PROMPT.
Go through the material line by line and copy each one with the word "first".

SUPPLIED INFORMATION.
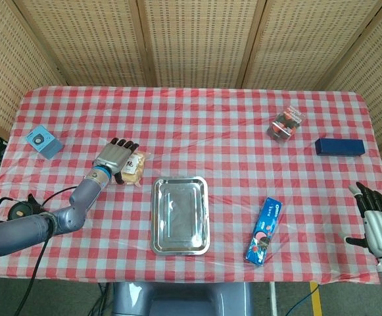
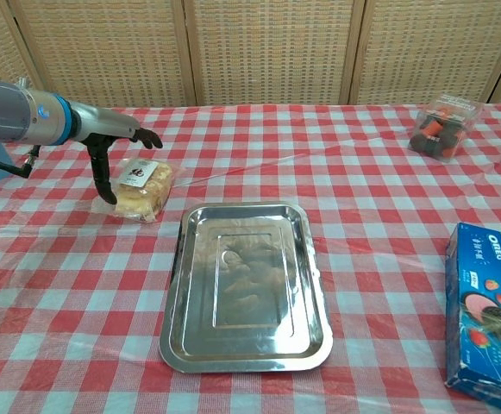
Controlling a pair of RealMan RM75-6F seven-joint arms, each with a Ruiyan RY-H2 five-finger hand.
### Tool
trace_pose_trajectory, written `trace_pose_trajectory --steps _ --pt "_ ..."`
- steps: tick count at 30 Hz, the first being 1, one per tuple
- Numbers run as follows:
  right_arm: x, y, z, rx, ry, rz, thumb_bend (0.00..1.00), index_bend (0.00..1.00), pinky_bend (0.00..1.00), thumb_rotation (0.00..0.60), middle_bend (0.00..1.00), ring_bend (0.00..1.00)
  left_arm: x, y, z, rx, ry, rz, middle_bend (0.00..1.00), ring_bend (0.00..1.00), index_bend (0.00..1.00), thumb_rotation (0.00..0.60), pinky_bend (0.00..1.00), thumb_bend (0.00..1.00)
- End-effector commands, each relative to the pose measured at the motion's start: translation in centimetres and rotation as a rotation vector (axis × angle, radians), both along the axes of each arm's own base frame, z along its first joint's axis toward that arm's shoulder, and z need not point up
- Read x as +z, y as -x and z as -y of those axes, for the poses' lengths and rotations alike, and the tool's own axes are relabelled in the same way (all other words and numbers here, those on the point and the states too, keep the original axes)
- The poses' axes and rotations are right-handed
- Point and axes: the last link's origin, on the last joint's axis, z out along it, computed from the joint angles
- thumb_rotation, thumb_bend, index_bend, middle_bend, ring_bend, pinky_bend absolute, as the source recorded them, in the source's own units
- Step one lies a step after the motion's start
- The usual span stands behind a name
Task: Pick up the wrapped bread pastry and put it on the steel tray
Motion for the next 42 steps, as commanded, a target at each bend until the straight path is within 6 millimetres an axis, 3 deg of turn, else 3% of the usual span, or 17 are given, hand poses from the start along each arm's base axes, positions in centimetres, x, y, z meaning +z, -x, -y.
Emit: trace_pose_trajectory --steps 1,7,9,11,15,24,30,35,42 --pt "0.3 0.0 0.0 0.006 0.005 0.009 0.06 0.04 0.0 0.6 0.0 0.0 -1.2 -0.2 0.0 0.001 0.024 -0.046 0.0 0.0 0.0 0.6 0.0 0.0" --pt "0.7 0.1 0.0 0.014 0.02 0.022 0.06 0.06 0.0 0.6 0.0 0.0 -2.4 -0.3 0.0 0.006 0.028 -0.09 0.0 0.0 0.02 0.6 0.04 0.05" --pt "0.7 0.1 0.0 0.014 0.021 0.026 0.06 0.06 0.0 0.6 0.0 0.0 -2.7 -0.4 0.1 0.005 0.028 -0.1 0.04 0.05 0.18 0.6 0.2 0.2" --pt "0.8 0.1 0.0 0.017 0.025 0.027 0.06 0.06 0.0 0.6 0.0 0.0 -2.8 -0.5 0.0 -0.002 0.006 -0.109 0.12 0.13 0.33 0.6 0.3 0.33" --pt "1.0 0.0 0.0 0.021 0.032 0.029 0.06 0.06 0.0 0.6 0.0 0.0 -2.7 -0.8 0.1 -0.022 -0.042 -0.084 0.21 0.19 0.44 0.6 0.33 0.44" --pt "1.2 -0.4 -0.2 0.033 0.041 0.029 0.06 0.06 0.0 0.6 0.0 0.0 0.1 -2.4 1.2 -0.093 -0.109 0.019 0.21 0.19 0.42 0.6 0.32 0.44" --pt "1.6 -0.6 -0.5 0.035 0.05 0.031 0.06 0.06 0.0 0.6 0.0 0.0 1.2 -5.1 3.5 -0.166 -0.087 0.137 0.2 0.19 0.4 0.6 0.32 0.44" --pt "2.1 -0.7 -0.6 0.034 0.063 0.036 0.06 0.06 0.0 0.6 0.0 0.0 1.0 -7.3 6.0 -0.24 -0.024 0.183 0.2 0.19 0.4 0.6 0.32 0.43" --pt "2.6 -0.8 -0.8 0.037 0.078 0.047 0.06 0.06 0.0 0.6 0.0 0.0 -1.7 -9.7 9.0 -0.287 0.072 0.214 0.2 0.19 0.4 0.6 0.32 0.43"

THE ANSWER.
- steps: tick count at 30 Hz, the first being 1, one per tuple
- End-effector commands, each relative to the pose measured at the motion's start: translation in centimetres and rotation as a rotation vector (axis × angle, radians), both along the axes of each arm's own base frame, z along its first joint's axis toward that arm's shoulder, and z need not point up

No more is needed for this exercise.